● **Exercise description**:
Look through the lines below; wherever the word "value" appears, copy that line.

▬▬▬

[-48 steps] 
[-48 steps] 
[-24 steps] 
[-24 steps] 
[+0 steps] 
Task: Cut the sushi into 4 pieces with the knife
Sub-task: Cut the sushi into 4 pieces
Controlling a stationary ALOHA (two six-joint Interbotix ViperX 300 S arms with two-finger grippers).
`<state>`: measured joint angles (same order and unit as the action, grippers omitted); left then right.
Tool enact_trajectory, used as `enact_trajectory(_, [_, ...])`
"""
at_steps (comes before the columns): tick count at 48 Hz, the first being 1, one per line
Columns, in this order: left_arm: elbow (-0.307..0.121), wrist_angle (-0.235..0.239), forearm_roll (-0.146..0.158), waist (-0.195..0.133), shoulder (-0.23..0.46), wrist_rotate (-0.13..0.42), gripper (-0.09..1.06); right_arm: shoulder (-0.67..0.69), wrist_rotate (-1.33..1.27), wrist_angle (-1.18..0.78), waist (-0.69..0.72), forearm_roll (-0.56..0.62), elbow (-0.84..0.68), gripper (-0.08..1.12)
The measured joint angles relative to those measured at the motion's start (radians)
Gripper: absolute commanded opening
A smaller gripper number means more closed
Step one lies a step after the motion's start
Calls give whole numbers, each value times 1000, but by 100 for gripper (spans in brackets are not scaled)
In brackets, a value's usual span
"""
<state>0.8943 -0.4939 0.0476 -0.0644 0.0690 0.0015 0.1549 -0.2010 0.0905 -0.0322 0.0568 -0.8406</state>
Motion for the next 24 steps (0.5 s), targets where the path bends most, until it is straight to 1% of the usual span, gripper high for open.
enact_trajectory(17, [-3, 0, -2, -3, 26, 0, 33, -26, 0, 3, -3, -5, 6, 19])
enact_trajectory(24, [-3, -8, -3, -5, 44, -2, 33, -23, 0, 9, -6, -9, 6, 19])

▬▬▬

● **Reply**:
Calls give whole numbers, each value times 1000, but by 100 for gripper (spans in brackets are not scaled)
In brackets, a value's usual span

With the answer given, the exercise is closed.